Immer wieder zeigen Studien, dass uns die Familie sehr wichtig ist. Über  80% der Deutschen verbinden mit der Familie Stabilität und Sicherheit. Sie wird fast immer genannt, wenn es darum geht, worauf es im Leben ankommt. Ist das aber wirklich so? Ist die Familie das Wichtigste? Wir haben wieder einmal eine Pro/Contra Aufstellung gemacht:

Pro Familie:

  • Familie kann ein grundlegendes Fundament des Lebens sein
  • Sie vermittelt und bietet oft Stabilität und Sicherheit
  • Beziehungen sind häufig geprägt von bedingungsloser Annahme bis hin zur bedingungsloser Liebe
  • Sie kann ein Rückzugsplatz sein, in dem ich nicht etwas vorgeben muss
  • Sie kann ein Ort tiefgreifender Erinnerungen sein
  • Sie ist Lernraum für das Leben
  • Sie kann in schwierigen Situationen Ermutigung, Halt, Kraft und Mut geben
  • Sie kann uns auf die Sprünge helfen
  • In der Familie werden Schwächen und Fehler, auch wenn sie häufiger gemacht werden, oft verziehen
  • Sie bietet Vertrautheit und oft auch Geborgenheit
  • Sie ist prägend für das ganze Leben
  • Wir können eine eigene Familie nach eigenen Vorstellungen gründen und entwickeln
  • Sie ist Herausforderung und Hängematte zugleich

 

Contra Familie:

  • Familie kann auch zum inneren Gefängnis werden
  • Familie ist der Ort, in dem am meisten sexueller Missbrauch und Suizid stattfinden
  • In der Familie können auch Gewalt, Drogen und Kriminalität Vorrang haben
  • Die Familie kann auch zur Bedrohung werden
  • Oft wird die Familie idealisiert (z.B. Werbung, Politik, Gesellschaft) etc.
  • Sich gegen die Familie zu stellen, bedeutet oft hohe Verluste (sinkendes Ansehen, Ausschluss oder Gefahr)
  • Familie wird manchmal als Vorbild genommen, ohne dies zu hinterfragen (Mafia, unflexible Rollenmodelle von Familie in der Politik)
  • Trennung von der Familie geht häufig mit Konflikten einher (z.B. Pubertät, Scheidung)
  • Lebensmodelle, die nicht dem Idealbild der Familie entsprechen werden vielfach abgelehnt und finden wenig Anerkennung

Resümee:

Familie kann unser Leben bereichern und zum Fundament unserer Identität werden.
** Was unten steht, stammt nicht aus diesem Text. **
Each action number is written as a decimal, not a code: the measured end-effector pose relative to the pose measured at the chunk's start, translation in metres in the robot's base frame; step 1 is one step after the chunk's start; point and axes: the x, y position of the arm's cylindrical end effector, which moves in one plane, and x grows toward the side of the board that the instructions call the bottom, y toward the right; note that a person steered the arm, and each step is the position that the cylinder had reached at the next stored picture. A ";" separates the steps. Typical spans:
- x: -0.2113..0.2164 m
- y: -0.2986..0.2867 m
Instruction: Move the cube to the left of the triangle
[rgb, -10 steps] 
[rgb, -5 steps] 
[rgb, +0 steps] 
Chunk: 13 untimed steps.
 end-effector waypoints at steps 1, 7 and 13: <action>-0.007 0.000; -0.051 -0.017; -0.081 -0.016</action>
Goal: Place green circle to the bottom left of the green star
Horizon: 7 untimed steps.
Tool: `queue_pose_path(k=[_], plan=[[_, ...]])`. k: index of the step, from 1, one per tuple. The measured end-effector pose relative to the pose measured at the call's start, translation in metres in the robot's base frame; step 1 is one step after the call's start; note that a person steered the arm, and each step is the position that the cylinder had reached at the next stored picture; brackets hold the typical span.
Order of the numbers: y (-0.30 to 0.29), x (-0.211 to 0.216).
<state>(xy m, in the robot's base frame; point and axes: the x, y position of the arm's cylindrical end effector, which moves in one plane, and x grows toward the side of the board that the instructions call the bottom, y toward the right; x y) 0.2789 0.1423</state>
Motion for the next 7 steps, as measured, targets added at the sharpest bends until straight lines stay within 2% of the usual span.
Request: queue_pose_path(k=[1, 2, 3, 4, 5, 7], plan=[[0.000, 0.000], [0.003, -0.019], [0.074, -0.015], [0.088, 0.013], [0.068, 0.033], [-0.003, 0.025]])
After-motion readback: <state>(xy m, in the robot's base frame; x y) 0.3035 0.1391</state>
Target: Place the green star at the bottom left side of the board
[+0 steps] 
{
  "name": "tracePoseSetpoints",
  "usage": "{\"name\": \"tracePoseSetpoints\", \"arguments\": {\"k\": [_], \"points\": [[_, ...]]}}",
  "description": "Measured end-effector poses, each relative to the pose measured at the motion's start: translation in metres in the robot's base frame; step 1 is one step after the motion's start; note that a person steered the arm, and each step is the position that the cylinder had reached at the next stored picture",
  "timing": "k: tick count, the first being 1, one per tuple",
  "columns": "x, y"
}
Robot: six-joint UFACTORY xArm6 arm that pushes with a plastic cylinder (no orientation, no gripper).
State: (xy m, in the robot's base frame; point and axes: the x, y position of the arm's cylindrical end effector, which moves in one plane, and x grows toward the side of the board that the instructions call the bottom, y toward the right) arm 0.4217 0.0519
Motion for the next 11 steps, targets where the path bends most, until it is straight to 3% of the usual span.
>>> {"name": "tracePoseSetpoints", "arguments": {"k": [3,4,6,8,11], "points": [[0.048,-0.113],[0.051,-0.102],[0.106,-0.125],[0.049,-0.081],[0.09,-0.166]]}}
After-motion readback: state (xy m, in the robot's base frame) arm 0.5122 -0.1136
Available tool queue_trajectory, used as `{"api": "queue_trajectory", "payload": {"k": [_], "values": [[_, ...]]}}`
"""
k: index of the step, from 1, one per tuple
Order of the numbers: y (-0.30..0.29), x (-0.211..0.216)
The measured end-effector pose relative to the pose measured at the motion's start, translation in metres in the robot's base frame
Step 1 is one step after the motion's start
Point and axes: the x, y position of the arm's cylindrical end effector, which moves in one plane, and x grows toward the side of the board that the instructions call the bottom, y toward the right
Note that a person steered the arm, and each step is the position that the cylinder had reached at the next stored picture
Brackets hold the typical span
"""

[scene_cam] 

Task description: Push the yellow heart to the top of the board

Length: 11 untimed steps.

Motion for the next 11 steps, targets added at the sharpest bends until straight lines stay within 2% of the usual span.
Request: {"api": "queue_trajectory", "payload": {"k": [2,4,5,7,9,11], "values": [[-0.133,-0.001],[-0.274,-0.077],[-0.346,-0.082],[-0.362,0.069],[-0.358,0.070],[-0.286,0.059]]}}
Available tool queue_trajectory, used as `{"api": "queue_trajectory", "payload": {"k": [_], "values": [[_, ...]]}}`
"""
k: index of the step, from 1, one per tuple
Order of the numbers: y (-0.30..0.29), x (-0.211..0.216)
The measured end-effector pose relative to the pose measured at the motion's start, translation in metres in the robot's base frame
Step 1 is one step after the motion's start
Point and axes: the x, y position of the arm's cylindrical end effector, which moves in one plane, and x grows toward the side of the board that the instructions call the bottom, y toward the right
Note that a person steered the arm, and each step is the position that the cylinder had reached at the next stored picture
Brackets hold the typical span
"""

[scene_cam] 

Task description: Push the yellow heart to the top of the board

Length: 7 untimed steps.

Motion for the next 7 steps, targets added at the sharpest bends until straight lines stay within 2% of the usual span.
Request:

Deshalb gilt es, sie nicht einfach zu idealisieren, sondern sie bewusst zu leben. Beziehungen, auch in der Familie bedürfen der Pflege. Dazu ist es wichtig, sich selbst immer wieder zu hinterfragen, achtsam und wertschätzend mit anderen umzugehen und allen Beteiligten immer wieder Raum zu geben, das gute Herz zu zeigen und zu leben. Doch sollte sich jemand gegen familiäre Lebensmodelle entscheiden, so sollte dies, ohne Nachteile, möglich sein. Wir sehen, das mit der Familie ist nicht selbstverständlich, sondern bedarf einer stetigen Auseinandersetzung.